Stats 306B: Methods for Applied Statistics: Unsupervised Learning

Lester Mackey, Stanford University, Spring 2014

Lectures

Monday and Wednesday, 3:15 - 4:30 PM in Building 300 Room 300.

Instructor

Lester Mackey. Office hours: Mon. 2:05 - 3:05 PM, Weds. 2:05 - 3:05 PM, 141 Sequoia Hall. Email: lmackey@

Teaching Assistants

Xiaoying Tian. Office hours: Tues. 11:00 - 12:00 PM, Fri. 10:00 - 11:00 AM, 232 Sequoia Hall. Email: xtian@

Jackson Gorham. Office hours: Mon. 12:00 - 2:00 PM, 207 Sequoia Hall. Email: jgorham@

Prerequisites

Introductory statistical theory (e.g., Stats 200), linear algebra (e.g., Math 113), and programming (e.g., Computer Science 106A). Students should be comfortable with a matrix-oriented programming language like R or Matlab.

Texts

Grading

Your grade will be determined by scribing (3%), three problem sets (42%), a midterm (15%), and a final project (40%).

Scribing

In order to gain experience with technical writing, each student will be required to prepare scribe notes for a single lecture.

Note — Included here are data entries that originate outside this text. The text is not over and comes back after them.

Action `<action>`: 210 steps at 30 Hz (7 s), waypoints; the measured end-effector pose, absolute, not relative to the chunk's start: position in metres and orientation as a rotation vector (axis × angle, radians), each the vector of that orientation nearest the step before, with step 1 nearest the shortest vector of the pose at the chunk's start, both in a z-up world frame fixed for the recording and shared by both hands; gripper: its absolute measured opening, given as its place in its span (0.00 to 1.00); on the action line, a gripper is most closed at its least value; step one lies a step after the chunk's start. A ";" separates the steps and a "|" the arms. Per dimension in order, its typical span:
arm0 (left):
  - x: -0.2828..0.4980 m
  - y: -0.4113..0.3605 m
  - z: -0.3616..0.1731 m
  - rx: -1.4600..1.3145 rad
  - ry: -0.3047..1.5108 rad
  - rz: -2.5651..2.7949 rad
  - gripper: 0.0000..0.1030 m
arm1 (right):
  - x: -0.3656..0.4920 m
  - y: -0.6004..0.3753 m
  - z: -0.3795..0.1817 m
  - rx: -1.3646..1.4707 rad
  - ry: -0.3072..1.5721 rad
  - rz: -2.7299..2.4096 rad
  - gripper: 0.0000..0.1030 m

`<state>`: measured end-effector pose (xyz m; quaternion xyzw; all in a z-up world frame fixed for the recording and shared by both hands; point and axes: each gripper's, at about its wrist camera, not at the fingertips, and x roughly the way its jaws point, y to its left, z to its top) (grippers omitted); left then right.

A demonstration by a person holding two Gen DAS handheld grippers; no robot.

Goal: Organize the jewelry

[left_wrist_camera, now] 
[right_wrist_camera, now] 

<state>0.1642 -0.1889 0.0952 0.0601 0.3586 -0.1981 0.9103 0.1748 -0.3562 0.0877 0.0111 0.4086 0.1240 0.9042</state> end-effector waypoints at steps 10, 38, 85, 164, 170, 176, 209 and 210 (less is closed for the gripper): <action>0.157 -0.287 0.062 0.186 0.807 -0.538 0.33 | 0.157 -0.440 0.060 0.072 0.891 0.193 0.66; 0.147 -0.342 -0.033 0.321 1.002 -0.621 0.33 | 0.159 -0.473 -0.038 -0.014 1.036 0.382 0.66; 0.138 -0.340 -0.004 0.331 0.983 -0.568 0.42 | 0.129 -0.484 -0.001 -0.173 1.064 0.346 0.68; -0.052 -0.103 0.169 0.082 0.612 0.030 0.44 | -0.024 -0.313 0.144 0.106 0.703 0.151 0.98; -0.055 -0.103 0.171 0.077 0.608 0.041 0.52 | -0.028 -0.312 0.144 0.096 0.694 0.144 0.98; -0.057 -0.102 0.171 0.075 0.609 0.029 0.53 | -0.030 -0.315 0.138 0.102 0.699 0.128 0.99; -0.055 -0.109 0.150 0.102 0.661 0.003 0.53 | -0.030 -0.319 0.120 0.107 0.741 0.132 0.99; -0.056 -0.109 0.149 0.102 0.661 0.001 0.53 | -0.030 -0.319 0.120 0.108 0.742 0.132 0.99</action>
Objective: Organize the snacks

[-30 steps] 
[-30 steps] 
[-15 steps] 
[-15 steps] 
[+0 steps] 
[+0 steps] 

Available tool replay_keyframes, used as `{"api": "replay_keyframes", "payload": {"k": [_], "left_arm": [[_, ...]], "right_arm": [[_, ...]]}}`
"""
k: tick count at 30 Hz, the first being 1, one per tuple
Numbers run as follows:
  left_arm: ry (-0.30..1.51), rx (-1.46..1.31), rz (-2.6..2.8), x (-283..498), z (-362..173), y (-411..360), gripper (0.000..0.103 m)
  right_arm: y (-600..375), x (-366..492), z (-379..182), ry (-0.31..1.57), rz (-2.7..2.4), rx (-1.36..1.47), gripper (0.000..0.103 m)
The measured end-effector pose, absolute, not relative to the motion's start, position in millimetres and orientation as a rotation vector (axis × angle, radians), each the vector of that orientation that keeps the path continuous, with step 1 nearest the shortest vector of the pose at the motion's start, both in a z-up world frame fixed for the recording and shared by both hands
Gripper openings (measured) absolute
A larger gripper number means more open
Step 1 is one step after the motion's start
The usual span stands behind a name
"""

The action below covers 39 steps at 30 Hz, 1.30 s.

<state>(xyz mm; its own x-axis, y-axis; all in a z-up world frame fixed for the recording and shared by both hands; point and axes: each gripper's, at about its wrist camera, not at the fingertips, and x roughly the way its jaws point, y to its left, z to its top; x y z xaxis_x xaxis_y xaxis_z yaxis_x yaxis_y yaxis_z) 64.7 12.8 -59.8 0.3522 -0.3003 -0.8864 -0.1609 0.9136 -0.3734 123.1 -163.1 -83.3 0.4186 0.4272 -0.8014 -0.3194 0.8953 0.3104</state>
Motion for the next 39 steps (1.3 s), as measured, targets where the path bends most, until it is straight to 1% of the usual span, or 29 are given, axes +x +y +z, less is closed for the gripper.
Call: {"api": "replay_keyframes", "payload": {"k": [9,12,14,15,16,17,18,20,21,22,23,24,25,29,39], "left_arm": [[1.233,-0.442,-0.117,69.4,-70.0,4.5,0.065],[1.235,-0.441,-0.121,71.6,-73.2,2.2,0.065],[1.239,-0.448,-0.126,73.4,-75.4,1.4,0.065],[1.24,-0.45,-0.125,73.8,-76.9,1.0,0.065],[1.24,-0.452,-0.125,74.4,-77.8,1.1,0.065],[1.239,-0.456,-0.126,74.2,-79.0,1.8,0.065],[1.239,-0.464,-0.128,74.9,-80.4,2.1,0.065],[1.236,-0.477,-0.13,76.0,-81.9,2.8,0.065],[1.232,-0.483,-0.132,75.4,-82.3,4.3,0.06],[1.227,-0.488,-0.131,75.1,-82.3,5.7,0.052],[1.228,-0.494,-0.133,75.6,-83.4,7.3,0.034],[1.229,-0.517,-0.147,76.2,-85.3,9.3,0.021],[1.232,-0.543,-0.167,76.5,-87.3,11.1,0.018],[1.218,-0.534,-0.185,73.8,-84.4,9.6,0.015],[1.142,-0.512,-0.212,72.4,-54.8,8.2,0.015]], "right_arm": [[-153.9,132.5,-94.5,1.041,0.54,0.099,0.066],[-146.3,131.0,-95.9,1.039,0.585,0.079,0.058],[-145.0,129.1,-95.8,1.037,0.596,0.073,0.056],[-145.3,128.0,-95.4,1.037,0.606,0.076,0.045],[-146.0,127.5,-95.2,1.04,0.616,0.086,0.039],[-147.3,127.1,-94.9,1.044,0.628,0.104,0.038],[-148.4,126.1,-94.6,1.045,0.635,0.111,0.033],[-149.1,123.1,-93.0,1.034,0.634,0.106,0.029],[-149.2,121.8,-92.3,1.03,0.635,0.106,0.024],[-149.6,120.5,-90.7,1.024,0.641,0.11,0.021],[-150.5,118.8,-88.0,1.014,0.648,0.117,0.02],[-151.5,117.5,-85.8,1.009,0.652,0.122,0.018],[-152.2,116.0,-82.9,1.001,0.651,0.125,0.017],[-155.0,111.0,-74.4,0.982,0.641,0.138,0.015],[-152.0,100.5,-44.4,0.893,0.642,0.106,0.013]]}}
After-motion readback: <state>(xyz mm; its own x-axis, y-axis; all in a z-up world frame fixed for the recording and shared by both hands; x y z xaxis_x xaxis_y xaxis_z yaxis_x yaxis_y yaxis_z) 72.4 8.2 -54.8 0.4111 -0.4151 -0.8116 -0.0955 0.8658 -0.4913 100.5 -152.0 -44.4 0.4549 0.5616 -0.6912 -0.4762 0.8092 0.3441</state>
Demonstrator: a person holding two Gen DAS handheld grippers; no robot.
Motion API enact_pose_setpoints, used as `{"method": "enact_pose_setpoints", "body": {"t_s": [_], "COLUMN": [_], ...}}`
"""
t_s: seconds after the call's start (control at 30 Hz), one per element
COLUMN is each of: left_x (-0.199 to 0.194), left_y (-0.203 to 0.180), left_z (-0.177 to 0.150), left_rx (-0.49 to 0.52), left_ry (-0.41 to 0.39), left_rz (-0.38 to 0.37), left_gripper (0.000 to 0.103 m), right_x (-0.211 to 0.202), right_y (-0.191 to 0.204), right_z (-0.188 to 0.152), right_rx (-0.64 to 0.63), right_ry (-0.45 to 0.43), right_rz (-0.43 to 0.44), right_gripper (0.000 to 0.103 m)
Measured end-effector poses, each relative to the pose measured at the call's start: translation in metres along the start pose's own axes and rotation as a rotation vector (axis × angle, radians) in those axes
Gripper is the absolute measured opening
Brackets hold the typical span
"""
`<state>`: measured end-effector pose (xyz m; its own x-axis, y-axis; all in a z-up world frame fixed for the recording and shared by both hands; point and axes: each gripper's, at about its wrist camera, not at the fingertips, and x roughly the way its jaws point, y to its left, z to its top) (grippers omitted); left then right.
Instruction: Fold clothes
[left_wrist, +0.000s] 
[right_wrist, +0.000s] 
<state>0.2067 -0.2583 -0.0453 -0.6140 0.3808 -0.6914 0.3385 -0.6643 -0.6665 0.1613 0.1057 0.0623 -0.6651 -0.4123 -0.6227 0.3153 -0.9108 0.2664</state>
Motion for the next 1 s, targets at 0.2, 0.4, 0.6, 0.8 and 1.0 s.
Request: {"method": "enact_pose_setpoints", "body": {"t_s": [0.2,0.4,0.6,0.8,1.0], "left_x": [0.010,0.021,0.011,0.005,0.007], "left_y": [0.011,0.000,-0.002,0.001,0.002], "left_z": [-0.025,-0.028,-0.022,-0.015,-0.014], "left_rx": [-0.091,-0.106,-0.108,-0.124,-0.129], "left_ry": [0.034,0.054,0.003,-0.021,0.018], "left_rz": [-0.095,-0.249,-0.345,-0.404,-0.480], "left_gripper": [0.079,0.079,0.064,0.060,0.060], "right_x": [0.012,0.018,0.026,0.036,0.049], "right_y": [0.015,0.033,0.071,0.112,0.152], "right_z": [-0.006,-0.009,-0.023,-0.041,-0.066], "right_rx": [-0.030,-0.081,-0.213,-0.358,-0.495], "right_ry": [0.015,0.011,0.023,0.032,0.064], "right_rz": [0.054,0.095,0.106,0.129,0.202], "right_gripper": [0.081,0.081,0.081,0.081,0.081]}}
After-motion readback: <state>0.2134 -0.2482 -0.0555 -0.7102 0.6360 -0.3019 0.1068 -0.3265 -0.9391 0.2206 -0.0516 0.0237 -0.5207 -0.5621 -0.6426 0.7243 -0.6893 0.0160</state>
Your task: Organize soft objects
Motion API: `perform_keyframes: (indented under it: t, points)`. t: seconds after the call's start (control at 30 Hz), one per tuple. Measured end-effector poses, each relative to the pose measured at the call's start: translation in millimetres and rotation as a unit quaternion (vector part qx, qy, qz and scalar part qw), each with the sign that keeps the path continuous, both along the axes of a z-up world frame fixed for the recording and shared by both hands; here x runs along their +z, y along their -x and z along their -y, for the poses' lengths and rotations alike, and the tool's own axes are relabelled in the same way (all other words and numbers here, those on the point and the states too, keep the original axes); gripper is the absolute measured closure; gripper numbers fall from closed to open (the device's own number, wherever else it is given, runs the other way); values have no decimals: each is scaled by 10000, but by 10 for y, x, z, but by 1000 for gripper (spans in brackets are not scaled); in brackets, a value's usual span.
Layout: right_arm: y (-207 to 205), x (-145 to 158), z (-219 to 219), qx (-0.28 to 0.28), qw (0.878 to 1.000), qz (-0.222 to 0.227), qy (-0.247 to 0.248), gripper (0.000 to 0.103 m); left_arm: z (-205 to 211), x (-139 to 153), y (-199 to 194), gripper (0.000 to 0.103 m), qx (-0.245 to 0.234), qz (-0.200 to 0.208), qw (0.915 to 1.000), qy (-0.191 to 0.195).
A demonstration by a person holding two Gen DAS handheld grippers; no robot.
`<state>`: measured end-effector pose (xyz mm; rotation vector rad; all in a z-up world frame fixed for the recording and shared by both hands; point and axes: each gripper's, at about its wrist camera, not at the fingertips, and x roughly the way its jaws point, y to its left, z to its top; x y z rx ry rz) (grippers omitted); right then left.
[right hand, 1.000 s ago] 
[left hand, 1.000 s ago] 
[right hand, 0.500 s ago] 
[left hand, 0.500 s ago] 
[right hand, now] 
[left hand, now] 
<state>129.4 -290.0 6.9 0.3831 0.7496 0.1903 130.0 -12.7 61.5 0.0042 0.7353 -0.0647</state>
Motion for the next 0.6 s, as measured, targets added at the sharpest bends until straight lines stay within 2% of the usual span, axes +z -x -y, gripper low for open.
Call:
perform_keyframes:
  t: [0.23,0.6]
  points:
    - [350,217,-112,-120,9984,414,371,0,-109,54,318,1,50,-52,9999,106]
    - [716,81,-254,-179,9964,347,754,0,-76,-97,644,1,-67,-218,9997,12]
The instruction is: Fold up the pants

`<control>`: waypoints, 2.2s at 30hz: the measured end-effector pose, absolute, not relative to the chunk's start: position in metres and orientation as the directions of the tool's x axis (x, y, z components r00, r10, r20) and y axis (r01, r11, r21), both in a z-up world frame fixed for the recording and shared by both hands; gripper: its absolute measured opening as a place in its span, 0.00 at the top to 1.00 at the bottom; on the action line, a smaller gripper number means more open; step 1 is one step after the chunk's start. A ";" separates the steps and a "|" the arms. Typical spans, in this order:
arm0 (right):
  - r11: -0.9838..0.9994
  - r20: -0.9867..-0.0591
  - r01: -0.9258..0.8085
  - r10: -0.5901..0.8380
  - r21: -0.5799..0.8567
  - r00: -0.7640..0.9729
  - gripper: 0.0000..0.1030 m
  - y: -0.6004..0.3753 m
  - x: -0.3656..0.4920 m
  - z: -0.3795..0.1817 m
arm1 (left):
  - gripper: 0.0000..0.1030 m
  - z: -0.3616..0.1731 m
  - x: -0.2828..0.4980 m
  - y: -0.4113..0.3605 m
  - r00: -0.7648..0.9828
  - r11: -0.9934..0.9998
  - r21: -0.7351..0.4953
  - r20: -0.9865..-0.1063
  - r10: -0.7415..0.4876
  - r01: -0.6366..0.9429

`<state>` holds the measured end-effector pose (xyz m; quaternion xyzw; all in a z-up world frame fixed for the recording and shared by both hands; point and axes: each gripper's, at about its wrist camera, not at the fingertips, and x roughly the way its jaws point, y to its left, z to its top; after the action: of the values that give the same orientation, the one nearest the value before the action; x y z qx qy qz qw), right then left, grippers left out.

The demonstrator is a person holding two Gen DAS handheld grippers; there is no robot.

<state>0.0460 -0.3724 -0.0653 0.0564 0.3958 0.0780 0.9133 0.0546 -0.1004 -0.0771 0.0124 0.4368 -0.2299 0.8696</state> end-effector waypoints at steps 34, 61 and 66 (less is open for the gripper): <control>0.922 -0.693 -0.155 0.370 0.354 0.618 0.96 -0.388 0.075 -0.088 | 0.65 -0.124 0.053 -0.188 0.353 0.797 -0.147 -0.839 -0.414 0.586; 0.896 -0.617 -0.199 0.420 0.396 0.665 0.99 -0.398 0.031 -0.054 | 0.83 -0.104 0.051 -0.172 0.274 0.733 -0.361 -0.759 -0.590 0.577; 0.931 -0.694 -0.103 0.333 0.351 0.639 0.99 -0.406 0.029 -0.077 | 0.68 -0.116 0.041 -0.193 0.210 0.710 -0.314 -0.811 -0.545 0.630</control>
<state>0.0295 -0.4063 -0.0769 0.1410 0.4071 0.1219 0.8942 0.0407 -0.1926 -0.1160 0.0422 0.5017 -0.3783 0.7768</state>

After taking careful notes in class, the scribes for a given lecture will jointly prepare a LaTeX document (using this style file and this template) written in full prose understandable to a student who may have missed class. The LaTeX document, along with any image or auxiliary files, should be submitted to the instructor within two weekdays of the scribed lecture. After review, the scribe notes will be posted to the course website.

Problem Sets

Problem sets posted on the class website will be due in class on Wednesdays at the start of lecture. If you are traveling, you may email your solution to one of the course staff in advance of the deadline. Ten percent of the homework value will be deducted for each day a homework is late. Exceptions will be made for documented emergencies. No credit will be given for homework submitted after solutions have been posted.

After attempting the problems on an individual basis, you may discuss a homework assignment with up to two classmates. However, you must write your own code and write up your own solutions individually and explicitly name any collaborators at the top of the homework.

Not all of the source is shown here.